[00/17] [RFC] Virtual Compound Page Support

Previous thread: [04/17] vmalloc: clean up page array indexing by Christoph Lameter on Tuesday, September 18, 2007 - 8:36 pm. (1 message)

Next thread: [01/17] Vmalloc: Move vmalloc_to_page to mm/vmalloc. by Christoph Lameter on Tuesday, September 18, 2007 - 8:36 pm. (1 message)
From: Christoph Lameter
Date: Tuesday, September 18, 2007 - 8:36 pm

Currently there is a strong tendency to avoid larger page allocations in
the kernel because of past fragmentation issues and the current
defragmentation methods are still evolving. It is not clear to what extend
they can provide reliable allocations for higher order pages (plus the
definition of "reliable" seems to be in the eye of the beholder).

Currently we use vmalloc allocations in many locations to provide a safe
way to allocate larger arrays. That is due to the danger of higher order
allocations failing. Virtual Compound pages allow the use of regular
page allocator allocations that will fall back only if there is an actual
problem with acquiring a higher order page.

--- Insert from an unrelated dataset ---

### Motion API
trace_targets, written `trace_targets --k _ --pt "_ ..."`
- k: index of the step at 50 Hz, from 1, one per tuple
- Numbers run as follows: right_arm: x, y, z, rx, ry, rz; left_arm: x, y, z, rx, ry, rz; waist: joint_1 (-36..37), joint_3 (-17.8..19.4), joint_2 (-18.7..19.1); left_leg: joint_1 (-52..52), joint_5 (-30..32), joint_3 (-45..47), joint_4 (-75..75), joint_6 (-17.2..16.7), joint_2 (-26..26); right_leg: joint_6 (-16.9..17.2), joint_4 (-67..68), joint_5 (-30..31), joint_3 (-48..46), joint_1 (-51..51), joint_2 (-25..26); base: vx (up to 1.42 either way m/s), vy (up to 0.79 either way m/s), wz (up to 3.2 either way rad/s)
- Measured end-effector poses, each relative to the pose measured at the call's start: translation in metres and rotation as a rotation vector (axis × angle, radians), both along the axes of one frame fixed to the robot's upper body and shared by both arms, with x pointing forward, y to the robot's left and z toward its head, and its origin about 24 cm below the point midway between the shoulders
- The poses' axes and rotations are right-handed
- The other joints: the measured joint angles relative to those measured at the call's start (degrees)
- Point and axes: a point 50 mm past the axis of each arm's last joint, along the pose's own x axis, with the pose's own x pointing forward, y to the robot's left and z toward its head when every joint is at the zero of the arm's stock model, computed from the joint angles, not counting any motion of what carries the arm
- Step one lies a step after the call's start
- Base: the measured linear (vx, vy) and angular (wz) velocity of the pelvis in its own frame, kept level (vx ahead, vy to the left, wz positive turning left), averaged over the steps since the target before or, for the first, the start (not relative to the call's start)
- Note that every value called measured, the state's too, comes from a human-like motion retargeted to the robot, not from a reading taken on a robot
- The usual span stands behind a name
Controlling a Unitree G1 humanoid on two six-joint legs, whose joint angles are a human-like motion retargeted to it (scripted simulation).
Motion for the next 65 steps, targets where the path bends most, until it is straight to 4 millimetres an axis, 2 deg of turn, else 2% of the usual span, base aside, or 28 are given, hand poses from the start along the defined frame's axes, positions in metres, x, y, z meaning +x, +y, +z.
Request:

This patch set provides a way for a higher page allocation to fall back.
Instead of a physically contiguous page a virtually contiguous page
is provided. The functionality of the vmalloc layer is used to provide
the necessary page tables and control structures to establish a virtually
contiguous area.

Advantages:

- If higher order allocations are failing then virtual compound pages
  consisting of a series of order-0 pages can stand in for those
  allocations.

- "Reliability" as long as the vmalloc layer can provide virtual mappings.

- Ability to reduce the use of vmalloc layer significantly by using
  physically contiguous memory instead of virtual contiguous memory.
  Most uses of vmalloc() can be converted to page allocator calls.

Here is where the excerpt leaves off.